**WORK REQUEST:**
Count the lines below that include "each". Only the number should be given.
(Beginning of ENTRIES SUPPLIED)
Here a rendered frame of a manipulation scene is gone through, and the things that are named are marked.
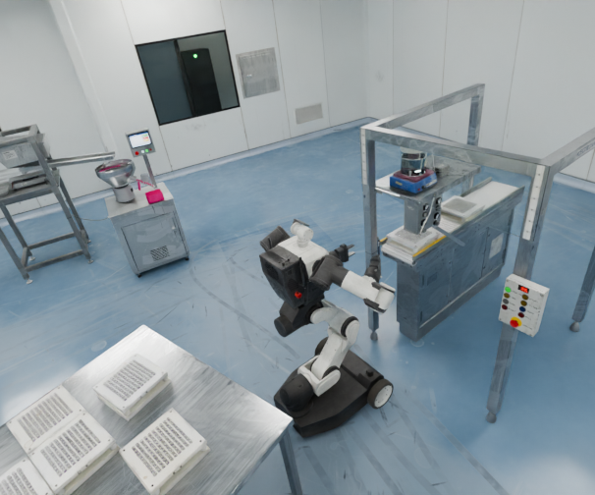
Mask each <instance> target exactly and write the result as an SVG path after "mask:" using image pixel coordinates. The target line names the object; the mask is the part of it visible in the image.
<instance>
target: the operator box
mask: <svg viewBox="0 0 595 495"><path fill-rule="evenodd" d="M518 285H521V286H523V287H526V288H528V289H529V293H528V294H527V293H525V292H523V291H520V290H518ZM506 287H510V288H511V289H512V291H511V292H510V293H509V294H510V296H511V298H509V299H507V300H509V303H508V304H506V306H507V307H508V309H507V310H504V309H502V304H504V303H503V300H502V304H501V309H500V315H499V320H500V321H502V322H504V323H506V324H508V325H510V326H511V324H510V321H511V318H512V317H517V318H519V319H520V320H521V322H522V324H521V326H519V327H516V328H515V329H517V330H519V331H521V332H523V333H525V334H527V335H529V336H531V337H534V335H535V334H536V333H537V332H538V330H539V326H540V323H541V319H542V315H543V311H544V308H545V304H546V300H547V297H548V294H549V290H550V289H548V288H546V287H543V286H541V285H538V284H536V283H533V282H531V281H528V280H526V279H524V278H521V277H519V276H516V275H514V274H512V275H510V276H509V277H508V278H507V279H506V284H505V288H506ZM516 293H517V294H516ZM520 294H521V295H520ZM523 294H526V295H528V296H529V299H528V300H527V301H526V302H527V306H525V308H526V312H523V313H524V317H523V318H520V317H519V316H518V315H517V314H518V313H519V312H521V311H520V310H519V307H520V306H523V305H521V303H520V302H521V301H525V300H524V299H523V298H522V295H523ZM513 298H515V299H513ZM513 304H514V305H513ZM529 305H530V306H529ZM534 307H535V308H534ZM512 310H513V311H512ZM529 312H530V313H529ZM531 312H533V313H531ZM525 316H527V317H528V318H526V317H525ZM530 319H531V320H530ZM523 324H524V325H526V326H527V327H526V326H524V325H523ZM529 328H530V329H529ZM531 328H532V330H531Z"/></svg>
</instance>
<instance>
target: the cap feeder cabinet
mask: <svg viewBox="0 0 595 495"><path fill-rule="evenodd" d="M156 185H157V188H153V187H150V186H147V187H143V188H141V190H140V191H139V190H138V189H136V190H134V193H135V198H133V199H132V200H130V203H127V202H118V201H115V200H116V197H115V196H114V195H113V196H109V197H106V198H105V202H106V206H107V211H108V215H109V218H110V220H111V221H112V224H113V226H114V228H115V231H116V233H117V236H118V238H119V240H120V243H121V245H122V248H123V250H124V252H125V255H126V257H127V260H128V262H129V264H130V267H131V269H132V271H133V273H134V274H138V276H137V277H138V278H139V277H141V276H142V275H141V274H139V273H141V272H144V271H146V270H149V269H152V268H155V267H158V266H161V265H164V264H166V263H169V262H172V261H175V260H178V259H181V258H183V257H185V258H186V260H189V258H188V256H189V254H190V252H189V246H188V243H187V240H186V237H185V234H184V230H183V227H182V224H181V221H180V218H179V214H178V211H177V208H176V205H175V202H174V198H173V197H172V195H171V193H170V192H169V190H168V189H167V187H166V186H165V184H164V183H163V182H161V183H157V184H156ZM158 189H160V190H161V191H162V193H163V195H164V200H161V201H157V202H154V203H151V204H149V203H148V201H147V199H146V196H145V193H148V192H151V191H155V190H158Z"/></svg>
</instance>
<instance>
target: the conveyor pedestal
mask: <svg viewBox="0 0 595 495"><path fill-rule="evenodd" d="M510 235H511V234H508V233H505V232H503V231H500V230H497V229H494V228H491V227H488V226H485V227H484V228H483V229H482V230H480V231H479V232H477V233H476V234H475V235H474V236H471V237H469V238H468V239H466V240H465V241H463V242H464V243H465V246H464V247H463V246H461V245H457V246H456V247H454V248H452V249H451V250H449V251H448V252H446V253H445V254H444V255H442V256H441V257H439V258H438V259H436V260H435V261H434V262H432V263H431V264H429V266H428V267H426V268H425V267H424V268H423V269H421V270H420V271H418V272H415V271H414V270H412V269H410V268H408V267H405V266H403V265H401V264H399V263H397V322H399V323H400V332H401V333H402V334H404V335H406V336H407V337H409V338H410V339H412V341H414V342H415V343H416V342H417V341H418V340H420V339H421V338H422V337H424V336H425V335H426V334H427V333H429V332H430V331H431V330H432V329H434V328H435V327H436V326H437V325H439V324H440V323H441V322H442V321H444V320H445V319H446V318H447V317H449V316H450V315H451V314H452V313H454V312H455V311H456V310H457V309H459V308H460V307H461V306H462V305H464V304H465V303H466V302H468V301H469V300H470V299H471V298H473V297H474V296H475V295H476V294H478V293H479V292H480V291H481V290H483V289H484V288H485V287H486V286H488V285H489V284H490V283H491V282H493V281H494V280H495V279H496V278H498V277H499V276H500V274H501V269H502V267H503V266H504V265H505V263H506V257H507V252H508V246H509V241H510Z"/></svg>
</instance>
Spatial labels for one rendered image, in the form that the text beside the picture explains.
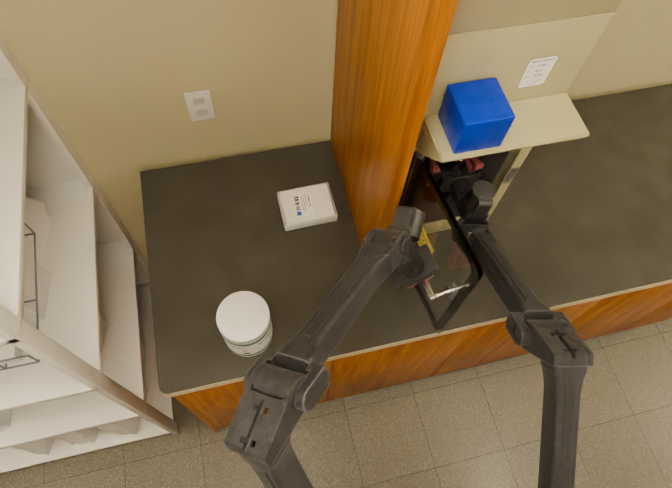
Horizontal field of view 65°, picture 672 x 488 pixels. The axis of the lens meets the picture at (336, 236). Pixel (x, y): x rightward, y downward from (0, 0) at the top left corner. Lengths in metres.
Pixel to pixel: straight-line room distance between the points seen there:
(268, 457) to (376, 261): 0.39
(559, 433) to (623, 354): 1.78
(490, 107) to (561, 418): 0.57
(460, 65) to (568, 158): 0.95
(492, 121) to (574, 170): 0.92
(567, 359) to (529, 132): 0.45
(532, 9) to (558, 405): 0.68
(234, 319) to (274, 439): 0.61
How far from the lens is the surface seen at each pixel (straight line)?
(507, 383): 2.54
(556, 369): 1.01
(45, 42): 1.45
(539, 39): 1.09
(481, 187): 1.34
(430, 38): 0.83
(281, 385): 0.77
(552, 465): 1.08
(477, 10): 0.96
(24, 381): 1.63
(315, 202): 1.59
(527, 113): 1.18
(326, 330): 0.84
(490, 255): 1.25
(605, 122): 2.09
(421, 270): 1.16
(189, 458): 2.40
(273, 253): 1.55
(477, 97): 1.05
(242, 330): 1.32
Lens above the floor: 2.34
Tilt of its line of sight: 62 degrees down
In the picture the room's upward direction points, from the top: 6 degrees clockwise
(End of ENTRIES SUPPLIED)
**EXERCISE RESULT:**
2